Exercise instructions –
Give the listing again in full, exactly as it appears.

--*--

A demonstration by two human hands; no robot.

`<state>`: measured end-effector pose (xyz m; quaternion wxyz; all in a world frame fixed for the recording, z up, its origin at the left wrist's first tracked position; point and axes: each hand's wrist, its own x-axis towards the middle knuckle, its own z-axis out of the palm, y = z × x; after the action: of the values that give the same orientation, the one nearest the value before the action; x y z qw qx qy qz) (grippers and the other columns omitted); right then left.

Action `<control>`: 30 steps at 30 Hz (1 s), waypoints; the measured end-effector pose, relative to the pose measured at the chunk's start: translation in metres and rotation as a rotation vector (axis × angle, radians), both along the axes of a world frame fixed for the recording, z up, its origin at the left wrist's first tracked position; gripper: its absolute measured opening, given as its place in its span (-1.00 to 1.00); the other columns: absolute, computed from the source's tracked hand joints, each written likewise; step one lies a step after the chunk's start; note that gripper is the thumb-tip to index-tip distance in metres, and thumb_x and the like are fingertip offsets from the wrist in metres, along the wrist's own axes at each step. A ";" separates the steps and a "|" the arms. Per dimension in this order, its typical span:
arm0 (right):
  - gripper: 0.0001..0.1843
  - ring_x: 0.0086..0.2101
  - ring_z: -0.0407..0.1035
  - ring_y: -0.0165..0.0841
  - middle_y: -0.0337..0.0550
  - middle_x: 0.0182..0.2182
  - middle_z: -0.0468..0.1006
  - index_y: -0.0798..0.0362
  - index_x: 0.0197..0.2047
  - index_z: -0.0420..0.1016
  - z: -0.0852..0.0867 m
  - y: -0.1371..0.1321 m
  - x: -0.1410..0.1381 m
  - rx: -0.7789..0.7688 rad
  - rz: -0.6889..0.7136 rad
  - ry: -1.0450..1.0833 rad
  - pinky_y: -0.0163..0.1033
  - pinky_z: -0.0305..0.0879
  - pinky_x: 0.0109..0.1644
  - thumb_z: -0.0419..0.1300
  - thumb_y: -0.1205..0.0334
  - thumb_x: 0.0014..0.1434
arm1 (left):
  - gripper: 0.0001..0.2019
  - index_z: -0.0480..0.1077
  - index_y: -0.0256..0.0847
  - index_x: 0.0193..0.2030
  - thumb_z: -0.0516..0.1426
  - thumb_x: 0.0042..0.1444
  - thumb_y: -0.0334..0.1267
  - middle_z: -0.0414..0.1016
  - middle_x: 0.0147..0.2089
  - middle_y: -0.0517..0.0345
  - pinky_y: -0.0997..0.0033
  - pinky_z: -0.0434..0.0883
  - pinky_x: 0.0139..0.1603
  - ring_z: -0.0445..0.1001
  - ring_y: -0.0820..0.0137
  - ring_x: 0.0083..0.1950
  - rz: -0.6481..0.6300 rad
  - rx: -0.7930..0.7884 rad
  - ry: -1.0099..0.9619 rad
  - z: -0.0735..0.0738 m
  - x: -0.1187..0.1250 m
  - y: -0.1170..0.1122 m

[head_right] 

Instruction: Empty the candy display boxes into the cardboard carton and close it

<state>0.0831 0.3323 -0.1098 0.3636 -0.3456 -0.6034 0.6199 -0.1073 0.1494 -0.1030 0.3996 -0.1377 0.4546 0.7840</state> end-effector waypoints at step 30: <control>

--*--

Result of the exercise –
A demonstration by two human hands; no robot.

`<state>`: measured end-effector pose (xyz m; quaternion wxyz; all in a world frame fixed for the recording, z up, its origin at the left wrist's first tracked position; point and axes: each hand's wrist, its own x-axis towards the middle knuckle, its own z-axis out of the palm, y = z × x; after the action: of the values that give the same orientation, the one nearest the value before the action; x y z qw qx qy qz) (grippers and the other columns omitted); right then left.

Action `<control>`: 30 steps at 30 Hz (1 s), waypoints; the measured end-effector pose, relative to the pose measured at the chunk's start: translation in metres and rotation as a rotation vector (axis × angle, radians), both along the axes of a world frame fixed for the recording, z up, its origin at the left wrist's first tracked position; gripper: its absolute measured opening, given as its place in its span (-1.00 to 1.00); the other columns: absolute, computed from the source's tracked hand joints, each written likewise; step one lies a step after the chunk's start; note that gripper is the thumb-tip to index-tip distance in metres, and thumb_x and the like are fingertip offsets from the wrist in metres, along the wrist's own axes at each step. A ";" separates the steps and a "|" the arms. Per dimension in this order, its typical span:
arm0 (right):
  - gripper: 0.0001..0.1843
  - ring_x: 0.0086..0.2101
  - ring_z: -0.0407..0.1035
  - ring_y: -0.0165..0.0841
  - middle_y: -0.0337..0.0550
  - middle_x: 0.0182..0.2182
  - middle_z: -0.0468..0.1006
  - index_y: -0.0798..0.0362
  - index_x: 0.0197..0.2047
  - index_z: -0.0420..0.1016
  - z: -0.0852..0.0867 m
  - y: -0.1371..0.1321 m
  - x: -0.1410..0.1381 m
  - rx: -0.7789..0.7688 rad
  - rz: -0.6889..0.7136 rad
  - ry: -1.0450..1.0833 rad
  - pinky_y: -0.0163..0.1033
  - pinky_z: -0.0305..0.0879
  - pinky_x: 0.0109..0.1644
  - thumb_z: -0.0419..0.1300
  - thumb_y: -0.1205..0.0334
  - thumb_x: 0.0014..0.1434
arm1 (left):
  - gripper: 0.0001..0.2019
  - index_z: -0.0480..0.1077
  - index_y: -0.0256..0.0847
  - index_x: 0.0193..0.2030
  - thumb_z: -0.0516..0.1426
  - thumb_x: 0.0042..0.1444
  - thumb_y: -0.0334..0.1267
  - middle_z: -0.0414..0.1016
  - middle_x: 0.0147..0.2089
  - middle_y: -0.0517..0.0345
  - pinky_y: -0.0997..0.0033
  - pinky_z: -0.0434..0.0883
  - pinky_x: 0.0139..0.1603
  - ring_z: -0.0445..0.1001
  - ring_y: -0.0820..0.0137
  - ring_x: 0.0083..0.1950
  - rz: -0.6481..0.6300 rad
  - rx: -0.7930..0.7884 rad
  - ry: -1.0099..0.9619 rad
  - z: -0.0735..0.0738 m
  - x: -0.1187..0.1250 m
  - y: -0.1170..0.1122 m

[head_right] 

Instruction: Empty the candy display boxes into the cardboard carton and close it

<state>0.0831 0.3323 -0.1098 0.3636 -0.3456 -0.6034 0.6199 -0.1073 0.1494 -0.1030 0.3996 -0.1377 0.4546 0.7840</state> end-effector waypoints at step 30: <control>

There is nothing further to add to the answer.